Information shown Block Start

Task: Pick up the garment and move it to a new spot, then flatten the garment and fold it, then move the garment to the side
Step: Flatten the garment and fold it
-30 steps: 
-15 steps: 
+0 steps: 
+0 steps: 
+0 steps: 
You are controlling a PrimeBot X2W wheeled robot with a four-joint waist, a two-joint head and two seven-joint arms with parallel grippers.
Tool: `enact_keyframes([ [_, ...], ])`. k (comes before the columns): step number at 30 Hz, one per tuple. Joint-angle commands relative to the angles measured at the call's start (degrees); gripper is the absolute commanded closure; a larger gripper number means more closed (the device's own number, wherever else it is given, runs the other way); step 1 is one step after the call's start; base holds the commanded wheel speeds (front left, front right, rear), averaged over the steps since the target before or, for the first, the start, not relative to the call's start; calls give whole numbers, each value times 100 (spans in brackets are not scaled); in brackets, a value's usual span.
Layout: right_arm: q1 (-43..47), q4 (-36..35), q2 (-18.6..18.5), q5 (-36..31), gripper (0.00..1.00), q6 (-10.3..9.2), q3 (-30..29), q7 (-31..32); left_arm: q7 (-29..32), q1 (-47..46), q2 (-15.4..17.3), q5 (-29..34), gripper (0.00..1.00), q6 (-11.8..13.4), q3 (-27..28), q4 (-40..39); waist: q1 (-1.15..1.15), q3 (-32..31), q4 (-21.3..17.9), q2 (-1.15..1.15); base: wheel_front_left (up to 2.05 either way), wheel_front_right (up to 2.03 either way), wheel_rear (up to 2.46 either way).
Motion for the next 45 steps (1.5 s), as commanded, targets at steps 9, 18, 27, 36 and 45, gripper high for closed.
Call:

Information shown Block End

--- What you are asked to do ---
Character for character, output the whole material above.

--- Answer box ---
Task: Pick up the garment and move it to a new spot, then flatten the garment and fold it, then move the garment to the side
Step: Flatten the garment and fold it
-30 steps: 
-15 steps: 
+0 steps: 
+0 steps: 
+0 steps: 
You are controlling a PrimeBot X2W wheeled robot with a four-joint waist, a two-joint head and two seven-joint arms with parallel grippers.
Tool: `enact_keyframes([ [_, ...], ])`. k (comes before the columns): step number at 30 Hz, one per tuple. Joint-angle commands relative to the angles measured at the call's start (degrees); gripper is the absolute commanded closure; a larger gripper number means more closed (the device's own number, wherever else it is given, runs the other way); step 1 is one step after the call's start; base holds the commanded wheel speeds (front left, front right, rear), averaged over the steps since the target before or, for the first, the start, not relative to the call's start; calls give whole numbers, each value times 100 (spans in brackets are not scaled); in brackets, a value's usual span.
Layout: right_arm: q1 (-43..47), q4 (-36..35), q2 (-18.6..18.5), q5 (-36..31), gripper (0.00..1.00), q6 (-10.3..9.2), q3 (-30..29), q7 (-31..32); left_arm: q7 (-29..32), q1 (-47..46), q2 (-15.4..17.3), q5 (-29..34), gripper (0.00..1.00), q6 (-11.8..13.4), q3 (-27..28), q4 (-40..39); waist: q1 (-1.15..1.15), q3 (-32..31), q4 (-21.3..17.9), q2 (-1.15..1.15); base: wheel_front_left (up to 2.05 either way), wheel_front_right (up to 2.03 either way), wheel_rear (up to 2.46 either way).
Motion for the next 45 steps (1.5 s), as commanded, targets at steps 9, 18, 27, 36 and 45, gripper high for closed.
Call:

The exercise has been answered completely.